• **Task statement**: Scan the records below for the line with "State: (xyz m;" and the line with "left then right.". Repeat those two lines and every line between them exactly, and nothing else.

• **Source data**:
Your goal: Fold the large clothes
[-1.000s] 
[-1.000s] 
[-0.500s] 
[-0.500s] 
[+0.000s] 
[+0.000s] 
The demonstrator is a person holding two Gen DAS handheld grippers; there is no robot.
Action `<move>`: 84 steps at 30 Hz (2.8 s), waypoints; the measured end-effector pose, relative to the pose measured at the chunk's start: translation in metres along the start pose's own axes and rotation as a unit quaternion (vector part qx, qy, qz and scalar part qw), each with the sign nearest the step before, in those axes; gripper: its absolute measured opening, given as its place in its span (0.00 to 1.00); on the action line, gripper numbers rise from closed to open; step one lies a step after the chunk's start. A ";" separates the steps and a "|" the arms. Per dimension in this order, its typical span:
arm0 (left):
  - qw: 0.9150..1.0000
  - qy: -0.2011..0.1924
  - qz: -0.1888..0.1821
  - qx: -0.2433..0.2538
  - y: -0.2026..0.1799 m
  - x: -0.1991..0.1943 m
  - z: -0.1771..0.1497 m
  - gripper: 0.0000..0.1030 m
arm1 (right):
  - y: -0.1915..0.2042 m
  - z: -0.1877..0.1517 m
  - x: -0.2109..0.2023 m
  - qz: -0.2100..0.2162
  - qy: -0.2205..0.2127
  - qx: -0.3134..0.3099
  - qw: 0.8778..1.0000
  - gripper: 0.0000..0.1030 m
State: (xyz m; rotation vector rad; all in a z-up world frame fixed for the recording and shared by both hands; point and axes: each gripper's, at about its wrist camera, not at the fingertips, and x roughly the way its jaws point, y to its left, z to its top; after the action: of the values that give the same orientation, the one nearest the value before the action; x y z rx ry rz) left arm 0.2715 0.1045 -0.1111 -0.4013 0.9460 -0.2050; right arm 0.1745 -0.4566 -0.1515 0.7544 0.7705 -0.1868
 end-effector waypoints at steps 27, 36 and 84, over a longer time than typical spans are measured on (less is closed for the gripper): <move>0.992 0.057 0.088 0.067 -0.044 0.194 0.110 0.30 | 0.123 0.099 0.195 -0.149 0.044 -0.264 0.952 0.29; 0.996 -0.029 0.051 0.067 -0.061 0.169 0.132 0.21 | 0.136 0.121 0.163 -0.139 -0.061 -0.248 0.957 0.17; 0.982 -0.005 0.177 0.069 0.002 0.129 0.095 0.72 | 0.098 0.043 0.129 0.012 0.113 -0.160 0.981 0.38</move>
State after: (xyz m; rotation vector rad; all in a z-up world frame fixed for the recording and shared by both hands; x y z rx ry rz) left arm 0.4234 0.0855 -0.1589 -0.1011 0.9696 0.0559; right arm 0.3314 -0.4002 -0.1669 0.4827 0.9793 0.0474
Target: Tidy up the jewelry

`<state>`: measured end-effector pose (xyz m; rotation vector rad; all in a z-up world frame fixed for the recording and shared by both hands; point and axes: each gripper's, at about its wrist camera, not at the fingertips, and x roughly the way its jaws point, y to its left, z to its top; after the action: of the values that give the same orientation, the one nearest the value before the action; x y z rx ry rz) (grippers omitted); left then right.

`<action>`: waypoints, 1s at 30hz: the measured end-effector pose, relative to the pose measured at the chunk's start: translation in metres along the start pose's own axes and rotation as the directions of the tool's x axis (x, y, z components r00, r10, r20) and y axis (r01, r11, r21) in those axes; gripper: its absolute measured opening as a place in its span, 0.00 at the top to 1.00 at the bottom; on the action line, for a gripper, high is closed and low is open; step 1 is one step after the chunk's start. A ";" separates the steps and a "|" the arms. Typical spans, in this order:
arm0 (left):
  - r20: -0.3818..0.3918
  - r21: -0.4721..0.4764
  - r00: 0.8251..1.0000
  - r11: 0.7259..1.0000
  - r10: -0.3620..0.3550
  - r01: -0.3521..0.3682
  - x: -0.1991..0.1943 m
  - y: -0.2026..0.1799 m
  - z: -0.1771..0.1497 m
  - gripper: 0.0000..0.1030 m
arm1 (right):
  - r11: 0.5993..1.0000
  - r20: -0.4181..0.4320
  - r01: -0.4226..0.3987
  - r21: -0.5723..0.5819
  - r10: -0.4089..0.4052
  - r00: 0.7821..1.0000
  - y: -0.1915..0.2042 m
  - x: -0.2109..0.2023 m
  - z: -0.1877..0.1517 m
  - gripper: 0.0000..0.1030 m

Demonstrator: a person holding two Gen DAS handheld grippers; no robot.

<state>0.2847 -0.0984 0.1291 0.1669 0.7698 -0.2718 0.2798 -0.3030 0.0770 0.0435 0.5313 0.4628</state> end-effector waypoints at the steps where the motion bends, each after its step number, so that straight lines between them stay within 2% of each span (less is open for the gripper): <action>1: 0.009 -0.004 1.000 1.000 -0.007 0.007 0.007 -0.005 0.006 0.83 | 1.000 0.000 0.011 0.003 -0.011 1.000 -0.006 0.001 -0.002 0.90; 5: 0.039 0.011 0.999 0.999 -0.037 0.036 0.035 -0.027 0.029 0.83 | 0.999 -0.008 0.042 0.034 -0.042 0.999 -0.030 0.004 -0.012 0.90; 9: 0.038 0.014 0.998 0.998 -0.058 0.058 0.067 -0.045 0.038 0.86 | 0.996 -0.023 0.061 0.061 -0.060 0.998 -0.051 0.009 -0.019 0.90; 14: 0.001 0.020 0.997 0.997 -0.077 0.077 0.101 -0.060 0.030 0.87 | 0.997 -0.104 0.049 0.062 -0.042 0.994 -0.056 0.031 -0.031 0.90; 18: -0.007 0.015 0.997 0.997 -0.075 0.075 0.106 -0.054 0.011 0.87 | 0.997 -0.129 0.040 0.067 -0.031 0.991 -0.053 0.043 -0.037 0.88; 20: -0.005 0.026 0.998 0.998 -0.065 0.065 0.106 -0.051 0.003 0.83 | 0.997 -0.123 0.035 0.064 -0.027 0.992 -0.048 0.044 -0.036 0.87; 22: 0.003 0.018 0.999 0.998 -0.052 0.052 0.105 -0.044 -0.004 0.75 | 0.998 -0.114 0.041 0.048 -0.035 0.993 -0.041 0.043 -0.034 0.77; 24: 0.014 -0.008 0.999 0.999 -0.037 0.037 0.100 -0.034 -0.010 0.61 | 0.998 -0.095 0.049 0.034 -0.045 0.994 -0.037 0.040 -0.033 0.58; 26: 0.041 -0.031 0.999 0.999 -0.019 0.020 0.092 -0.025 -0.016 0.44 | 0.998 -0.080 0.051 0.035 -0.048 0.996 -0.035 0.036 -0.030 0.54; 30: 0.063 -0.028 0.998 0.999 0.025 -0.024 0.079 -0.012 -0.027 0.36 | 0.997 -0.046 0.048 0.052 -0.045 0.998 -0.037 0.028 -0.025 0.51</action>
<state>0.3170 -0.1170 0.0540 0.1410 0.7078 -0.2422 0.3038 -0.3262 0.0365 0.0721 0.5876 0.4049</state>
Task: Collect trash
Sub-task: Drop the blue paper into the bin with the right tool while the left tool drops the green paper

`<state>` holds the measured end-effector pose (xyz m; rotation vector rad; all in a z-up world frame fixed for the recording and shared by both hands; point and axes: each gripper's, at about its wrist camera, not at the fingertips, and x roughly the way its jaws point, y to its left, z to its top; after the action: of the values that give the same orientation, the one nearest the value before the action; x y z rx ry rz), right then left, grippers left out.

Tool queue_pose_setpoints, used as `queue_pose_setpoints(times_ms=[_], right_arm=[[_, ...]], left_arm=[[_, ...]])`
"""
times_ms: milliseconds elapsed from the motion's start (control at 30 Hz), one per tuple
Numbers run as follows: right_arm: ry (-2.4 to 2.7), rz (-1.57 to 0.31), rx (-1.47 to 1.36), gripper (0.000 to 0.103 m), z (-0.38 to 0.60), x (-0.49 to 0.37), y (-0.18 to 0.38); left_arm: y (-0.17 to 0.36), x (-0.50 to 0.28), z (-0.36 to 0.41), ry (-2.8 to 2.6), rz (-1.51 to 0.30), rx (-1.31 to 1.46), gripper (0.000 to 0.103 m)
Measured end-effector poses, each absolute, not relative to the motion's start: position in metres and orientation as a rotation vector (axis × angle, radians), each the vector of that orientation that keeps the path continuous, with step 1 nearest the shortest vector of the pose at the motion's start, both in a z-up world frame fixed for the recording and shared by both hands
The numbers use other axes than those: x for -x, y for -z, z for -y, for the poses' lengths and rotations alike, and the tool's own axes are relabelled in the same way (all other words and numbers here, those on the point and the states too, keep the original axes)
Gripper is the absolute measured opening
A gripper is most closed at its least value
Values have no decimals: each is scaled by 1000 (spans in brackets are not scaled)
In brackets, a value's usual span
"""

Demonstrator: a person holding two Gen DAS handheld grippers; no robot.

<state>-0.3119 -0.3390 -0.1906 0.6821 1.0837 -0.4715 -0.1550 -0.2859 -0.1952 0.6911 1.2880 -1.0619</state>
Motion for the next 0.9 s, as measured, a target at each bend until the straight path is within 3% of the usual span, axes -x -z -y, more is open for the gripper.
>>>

• **Answer space**:
State: (xyz m; rotation vector rad; all in a z-up world frame fixed for the recording and shared by both hands; point and axes: each gripper's, at about its wrist camera, not at the fingertips, and x roughly the way its jaws point, y to its left, z to its top; after the action: of the values that give the same orientation, the one nearest the value before the action; x y z rx ry rz) left arm 0.2715 0.1045 -0.1111 -0.4013 0.9460 -0.2050; right arm 0.1745 -0.4566 -0.1515 0.7544 0.7705 -0.1868
 end-effector waypoints at steps 27, 36 and 84, over a longer time than typical spans are measured on (less is closed for the gripper): <move>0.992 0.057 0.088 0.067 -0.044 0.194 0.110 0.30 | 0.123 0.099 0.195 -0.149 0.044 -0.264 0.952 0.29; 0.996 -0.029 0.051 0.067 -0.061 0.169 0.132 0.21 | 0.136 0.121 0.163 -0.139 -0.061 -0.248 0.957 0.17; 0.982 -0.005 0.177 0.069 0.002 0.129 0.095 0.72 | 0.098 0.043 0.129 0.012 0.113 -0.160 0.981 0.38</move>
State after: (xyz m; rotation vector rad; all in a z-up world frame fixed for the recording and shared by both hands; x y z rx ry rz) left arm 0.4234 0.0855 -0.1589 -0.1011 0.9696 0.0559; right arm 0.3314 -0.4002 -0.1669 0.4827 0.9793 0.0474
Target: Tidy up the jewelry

`<state>`: measured end-effector pose (xyz m; rotation vector rad; all in a z-up world frame fixed for the recording and shared by both hands; point and axes: each gripper's, at about its wrist camera, not at the fingertips, and x roughly the way its jaws point, y to its left, z to its top; after the action: of the values that give the same orientation, the one nearest the value before the action; x y z rx ry rz) (grippers omitted); left then right.

No more output is needed for this exercise.